→ **Records to process**
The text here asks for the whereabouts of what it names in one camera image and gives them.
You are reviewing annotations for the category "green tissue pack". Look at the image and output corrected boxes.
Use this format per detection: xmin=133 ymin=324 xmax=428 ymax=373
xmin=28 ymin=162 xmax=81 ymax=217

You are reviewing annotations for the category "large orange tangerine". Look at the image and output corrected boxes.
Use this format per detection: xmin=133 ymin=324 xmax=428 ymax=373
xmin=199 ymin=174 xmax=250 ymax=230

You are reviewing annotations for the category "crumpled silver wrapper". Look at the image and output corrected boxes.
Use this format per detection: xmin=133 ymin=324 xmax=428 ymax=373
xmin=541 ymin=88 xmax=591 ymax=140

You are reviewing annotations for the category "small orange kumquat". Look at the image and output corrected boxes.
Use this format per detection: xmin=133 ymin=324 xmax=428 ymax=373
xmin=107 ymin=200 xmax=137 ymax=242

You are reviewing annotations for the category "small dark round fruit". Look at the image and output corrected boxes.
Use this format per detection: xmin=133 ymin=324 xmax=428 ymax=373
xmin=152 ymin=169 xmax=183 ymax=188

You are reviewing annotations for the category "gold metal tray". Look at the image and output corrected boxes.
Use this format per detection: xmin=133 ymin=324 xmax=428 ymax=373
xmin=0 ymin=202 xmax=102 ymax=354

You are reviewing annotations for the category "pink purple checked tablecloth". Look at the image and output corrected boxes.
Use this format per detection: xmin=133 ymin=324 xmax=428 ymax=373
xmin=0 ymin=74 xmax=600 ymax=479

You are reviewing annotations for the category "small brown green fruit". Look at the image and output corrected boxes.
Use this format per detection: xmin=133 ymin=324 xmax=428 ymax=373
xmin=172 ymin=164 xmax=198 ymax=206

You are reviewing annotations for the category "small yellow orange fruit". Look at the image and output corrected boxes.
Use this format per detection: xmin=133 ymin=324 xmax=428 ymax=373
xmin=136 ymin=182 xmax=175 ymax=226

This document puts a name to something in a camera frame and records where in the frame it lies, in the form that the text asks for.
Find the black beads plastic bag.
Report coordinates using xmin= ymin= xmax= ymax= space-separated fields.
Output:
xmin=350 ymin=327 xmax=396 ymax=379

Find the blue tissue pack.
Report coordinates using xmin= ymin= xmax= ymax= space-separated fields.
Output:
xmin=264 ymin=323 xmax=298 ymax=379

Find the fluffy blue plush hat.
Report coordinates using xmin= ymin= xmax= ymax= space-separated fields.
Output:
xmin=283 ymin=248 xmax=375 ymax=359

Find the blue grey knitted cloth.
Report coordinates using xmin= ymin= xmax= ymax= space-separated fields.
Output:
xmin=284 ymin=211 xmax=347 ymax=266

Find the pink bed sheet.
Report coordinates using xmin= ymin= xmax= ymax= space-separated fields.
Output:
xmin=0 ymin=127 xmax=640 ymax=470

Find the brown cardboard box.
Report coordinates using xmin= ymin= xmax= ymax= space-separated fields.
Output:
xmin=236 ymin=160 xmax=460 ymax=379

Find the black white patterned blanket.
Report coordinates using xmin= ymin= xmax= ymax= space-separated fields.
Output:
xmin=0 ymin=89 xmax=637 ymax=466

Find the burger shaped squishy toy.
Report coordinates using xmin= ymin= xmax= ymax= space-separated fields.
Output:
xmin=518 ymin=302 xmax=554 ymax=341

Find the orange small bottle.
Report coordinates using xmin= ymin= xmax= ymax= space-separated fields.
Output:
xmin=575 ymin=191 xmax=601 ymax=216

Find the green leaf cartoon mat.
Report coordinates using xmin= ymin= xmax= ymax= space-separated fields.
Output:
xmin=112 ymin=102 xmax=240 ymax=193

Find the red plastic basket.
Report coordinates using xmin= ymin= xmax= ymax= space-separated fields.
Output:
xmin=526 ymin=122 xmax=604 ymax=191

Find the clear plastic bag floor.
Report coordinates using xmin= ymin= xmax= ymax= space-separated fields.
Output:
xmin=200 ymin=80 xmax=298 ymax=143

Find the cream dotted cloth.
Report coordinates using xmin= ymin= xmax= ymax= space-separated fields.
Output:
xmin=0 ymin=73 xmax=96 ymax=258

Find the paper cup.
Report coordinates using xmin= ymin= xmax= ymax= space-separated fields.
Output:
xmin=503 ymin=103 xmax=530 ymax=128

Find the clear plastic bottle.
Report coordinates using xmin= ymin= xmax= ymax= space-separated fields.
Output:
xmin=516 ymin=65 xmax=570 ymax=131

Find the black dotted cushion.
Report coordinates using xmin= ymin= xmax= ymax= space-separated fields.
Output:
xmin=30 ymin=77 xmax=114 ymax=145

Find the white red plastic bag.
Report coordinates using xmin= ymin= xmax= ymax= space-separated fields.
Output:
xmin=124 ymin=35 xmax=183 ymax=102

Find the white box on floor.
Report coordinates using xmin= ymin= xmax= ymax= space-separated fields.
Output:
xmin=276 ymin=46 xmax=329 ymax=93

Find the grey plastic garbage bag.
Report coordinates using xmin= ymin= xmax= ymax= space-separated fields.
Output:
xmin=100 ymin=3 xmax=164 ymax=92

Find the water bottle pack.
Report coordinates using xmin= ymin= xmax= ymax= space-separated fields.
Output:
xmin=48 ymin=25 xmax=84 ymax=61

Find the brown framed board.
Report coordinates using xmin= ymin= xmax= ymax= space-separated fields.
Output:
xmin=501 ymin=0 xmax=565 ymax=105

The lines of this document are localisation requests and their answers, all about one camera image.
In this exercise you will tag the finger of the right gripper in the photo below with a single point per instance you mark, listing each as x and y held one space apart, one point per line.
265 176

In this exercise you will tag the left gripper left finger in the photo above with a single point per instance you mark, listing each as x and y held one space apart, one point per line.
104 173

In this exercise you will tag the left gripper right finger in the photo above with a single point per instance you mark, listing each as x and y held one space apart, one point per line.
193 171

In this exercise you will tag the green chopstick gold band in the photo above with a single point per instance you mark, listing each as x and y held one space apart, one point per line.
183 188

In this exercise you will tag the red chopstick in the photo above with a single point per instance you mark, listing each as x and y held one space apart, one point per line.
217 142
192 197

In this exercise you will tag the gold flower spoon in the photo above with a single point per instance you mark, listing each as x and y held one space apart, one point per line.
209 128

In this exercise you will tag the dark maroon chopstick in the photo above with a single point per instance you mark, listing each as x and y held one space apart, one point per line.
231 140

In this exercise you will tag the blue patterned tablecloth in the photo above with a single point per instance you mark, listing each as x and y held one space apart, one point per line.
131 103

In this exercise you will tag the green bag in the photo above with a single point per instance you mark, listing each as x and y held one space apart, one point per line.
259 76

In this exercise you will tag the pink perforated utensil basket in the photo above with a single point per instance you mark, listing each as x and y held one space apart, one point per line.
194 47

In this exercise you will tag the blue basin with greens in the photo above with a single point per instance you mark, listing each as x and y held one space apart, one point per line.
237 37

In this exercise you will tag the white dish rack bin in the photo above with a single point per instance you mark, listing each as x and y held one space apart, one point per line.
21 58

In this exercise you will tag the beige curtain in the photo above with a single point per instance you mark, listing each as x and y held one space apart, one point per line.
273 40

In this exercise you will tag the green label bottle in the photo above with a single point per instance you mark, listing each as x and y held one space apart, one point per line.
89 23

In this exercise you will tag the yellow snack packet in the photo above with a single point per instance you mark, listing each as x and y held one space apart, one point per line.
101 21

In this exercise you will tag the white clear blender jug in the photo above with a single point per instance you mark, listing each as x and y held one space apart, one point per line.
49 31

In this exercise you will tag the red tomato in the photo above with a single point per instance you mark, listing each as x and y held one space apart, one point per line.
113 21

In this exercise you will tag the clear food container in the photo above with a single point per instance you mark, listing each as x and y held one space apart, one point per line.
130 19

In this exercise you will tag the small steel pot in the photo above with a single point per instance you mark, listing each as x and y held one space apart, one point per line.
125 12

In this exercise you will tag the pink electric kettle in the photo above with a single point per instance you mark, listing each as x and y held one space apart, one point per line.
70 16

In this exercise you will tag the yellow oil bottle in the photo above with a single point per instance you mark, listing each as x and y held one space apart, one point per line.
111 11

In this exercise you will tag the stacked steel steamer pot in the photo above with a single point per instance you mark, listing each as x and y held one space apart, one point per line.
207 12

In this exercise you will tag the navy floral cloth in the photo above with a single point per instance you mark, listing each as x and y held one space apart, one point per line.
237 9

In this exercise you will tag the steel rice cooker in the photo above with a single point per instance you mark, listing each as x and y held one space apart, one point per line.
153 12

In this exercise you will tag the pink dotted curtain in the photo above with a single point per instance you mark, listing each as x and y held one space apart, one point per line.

→ **Your goal**
Across the listing, how many lines contain the word "orange"? Give the number without further comment.

→ **Result of the task**
4